How EventLogCentral works:
EventLogCentral does not directly receive event logs. Instead, it centrally manages client configurations and instructs EventLogAgent clients on:
- Which Windows Event Logs to monitor
- Which security events to collect or suppress
- Which file system activities to audit
- Where collected events should be forwarded
Collected audit and security events are then forwarded by the agents directly to LT Auditor MP or other configured syslog destinations.
Core components:
EventLogCentral Server The central management hub. Hosts the web-based administrative interface where administrators configure audit policies, manage client agents, define forwarding targets, and organize systems into groups. The server runs as a Windows service and is accessible via browser on port 52966 (HTTPS) or 52965 (HTTP).
EventLogAgent A lightweight Windows service deployed on each monitored server or workstation. Each agent periodically connects to EventLogCentral to retrieve its assigned configuration, then locally evaluates Windows events and file activity against the configured rules. Matching events are forwarded directly to LT Auditor MP or the configured syslog destination.
Groups A logical collection of clients that share common audit policies, event log settings, file audit rules, and forwarding configurations. Groups simplify centralized management across large environments โ for example, organizing systems by role such as Domain Controllers, SQL Servers, or File Servers.
Audit Policies Rule-based filters that determine which Windows security events are forwarded or suppressed. Policies can evaluate Event IDs, usernames, privileges, logon types, process names, and other event fields using ALLOW and DENY logic.
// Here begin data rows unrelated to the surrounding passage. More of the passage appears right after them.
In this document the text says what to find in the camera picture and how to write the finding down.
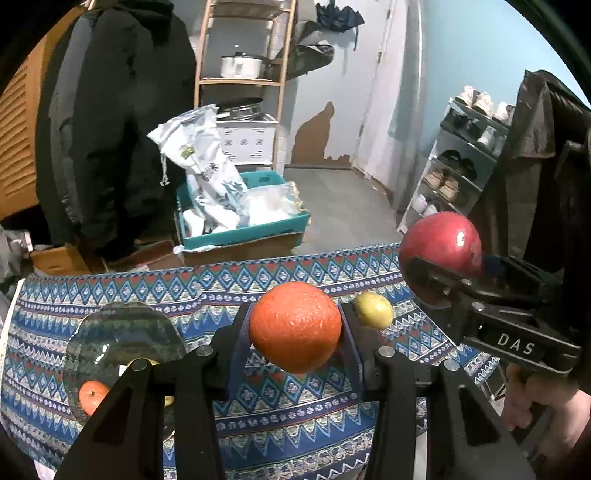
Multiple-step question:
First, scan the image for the red apple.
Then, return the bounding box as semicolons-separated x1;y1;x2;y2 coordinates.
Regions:
397;211;484;309

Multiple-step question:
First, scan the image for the yellow-green lemon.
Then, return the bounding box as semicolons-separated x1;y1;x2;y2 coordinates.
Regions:
353;291;394;330

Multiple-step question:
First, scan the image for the large orange fruit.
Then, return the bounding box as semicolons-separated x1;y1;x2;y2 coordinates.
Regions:
249;282;342;374

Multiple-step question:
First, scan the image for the person's right hand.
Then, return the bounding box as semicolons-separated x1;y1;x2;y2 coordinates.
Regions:
501;364;590;463

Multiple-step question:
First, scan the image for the small orange tangerine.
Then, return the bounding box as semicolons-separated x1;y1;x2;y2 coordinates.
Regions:
78;380;109;416

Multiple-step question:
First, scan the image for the black garment on right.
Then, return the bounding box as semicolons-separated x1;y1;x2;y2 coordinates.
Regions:
469;70;590;283

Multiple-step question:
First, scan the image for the blue patterned tablecloth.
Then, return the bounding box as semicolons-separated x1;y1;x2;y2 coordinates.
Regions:
1;244;498;479

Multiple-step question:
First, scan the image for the grey shoe rack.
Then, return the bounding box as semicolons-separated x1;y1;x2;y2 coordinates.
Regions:
398;85;515;234

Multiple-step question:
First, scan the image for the brown cardboard box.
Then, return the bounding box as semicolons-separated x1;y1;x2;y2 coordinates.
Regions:
176;233;304;266

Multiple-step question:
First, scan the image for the clear plastic bag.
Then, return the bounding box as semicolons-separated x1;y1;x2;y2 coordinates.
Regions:
240;181;308;227

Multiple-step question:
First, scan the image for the teal cardboard box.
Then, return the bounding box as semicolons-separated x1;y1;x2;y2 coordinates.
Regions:
176;170;311;252

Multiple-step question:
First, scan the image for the white storage box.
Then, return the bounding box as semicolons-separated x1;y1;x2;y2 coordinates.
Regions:
216;114;277;166

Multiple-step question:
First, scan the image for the dark folded umbrella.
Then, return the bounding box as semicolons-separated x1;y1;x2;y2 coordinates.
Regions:
315;0;365;33

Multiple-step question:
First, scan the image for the white printed plastic bag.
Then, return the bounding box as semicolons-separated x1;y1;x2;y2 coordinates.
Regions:
147;104;247;228

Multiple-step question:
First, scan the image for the white rice cooker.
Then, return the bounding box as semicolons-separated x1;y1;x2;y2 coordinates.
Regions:
221;52;269;80

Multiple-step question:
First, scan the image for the wooden shelf rack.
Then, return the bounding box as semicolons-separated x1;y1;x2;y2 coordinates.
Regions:
193;1;297;174

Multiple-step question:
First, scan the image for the wooden louvered cabinet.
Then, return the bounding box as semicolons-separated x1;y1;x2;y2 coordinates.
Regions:
0;6;85;218

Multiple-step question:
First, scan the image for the black hanging jacket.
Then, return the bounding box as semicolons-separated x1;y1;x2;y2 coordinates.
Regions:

File Audit Rules Rules used to monitor file system activity on specific paths. Supported operations include file reads, writes, deletes, renames, and permission changes.
Targets The destination systems where events are forwarded. Targets typically include LT Auditor MP collectors, syslog servers, or external SIEM platforms.
Key capabilities include:
- Centralized management of Windows Event Log collection policies across the enterprise
- Organization of systems into logical groups with shared configurations
- Advanced audit filtering and suppression using ALLOW/DENY policy rules
- Reduction of unnecessary event forwarding to lower SIEM ingestion volume
- Secure event forwarding using UDP, TCP, or TLS
- File system activity auditing for sensitive systems and directories
- Centralized management of forwarding targets and syslog destinations
- Support for compliance initiatives including HIPAA, PCI-DSS, NIST 800-171, GDPR, and ISO 27001
Supported platforms:
- Windows Server 2016 or newer
- Windows 10 or Windows 11
Deployment overview:
The EventLogAgent service is deployed to Windows servers and workstations throughout the environment. Each agent periodically connects to EventLogCentral to retrieve its assigned configuration including event log collection settings, audit policies, file audit rules, syslog forwarding targets, and group assignments. After receiving updates, the agent locally evaluates Windows events and file activity against the configured rules and forwards matching events directly to LT Auditor MP or the configured syslog destination.
This architecture enables scalable, centralized management of enterprise audit collection while minimizing unnecessary network traffic and reducing event noise before logs reach LT Auditor MP.